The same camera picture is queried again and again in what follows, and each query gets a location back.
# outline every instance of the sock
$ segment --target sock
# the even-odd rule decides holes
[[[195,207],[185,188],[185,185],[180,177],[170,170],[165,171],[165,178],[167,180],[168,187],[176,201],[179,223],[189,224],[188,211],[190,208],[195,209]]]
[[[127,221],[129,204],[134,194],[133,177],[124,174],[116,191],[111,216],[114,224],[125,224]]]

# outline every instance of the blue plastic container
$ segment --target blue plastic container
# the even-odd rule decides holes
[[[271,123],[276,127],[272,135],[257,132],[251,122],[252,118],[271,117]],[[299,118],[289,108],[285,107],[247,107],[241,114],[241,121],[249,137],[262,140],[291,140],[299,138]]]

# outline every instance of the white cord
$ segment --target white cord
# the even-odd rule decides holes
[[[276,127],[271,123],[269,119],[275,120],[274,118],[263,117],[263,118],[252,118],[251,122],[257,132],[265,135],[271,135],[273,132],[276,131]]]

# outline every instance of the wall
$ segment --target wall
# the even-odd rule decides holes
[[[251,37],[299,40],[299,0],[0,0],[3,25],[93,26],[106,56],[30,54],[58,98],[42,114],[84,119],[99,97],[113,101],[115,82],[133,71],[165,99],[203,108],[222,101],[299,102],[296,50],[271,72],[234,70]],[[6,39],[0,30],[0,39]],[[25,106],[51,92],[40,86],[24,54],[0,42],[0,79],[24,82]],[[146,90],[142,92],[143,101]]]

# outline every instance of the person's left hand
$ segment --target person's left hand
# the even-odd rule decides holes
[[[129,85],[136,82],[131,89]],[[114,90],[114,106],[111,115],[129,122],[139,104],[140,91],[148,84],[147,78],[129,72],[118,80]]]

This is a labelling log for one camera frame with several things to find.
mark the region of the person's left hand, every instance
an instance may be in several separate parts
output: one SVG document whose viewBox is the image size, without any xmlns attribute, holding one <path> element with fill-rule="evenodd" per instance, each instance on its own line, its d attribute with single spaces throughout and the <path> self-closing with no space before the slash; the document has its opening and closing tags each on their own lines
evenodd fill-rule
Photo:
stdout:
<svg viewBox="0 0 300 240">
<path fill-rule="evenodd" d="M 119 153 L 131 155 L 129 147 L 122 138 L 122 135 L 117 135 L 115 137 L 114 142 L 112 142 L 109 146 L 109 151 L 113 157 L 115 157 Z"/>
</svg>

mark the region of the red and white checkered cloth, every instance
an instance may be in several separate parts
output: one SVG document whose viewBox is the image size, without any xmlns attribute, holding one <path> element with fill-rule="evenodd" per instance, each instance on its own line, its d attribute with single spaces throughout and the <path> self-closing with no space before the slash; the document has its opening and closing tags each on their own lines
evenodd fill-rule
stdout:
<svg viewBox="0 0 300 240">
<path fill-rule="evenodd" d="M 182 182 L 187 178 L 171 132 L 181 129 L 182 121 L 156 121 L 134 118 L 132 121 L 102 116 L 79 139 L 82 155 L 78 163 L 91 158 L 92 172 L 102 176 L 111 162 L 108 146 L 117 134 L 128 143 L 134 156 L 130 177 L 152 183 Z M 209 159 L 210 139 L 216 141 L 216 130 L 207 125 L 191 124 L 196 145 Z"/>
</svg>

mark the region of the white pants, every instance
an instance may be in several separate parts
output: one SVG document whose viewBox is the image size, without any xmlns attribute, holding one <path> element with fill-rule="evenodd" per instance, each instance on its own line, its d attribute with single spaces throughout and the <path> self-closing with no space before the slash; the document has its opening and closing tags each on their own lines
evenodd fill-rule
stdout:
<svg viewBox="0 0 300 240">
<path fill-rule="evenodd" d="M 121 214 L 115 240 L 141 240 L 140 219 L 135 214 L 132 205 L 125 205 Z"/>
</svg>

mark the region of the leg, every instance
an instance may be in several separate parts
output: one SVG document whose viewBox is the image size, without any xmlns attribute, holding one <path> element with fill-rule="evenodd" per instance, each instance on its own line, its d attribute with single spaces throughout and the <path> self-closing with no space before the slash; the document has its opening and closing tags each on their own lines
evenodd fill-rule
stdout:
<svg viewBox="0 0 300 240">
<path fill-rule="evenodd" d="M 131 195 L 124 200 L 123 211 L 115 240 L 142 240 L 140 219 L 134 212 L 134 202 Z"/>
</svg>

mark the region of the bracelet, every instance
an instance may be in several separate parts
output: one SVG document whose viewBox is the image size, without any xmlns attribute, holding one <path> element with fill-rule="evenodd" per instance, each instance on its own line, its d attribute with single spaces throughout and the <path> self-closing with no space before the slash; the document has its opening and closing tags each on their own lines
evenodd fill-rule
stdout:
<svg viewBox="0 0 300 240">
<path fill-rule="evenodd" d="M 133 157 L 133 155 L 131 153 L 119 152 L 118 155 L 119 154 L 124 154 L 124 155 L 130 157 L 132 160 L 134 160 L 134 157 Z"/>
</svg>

- **EXERCISE AIM**
Everything from the first line of the data through the line holding "segment --target sock" should be output exactly, and no other lines.

- **RESULT OF THE EXERCISE**
The same camera picture is queried again and again in what follows, and each query gets a location back.
# outline every instance of the sock
$ segment --target sock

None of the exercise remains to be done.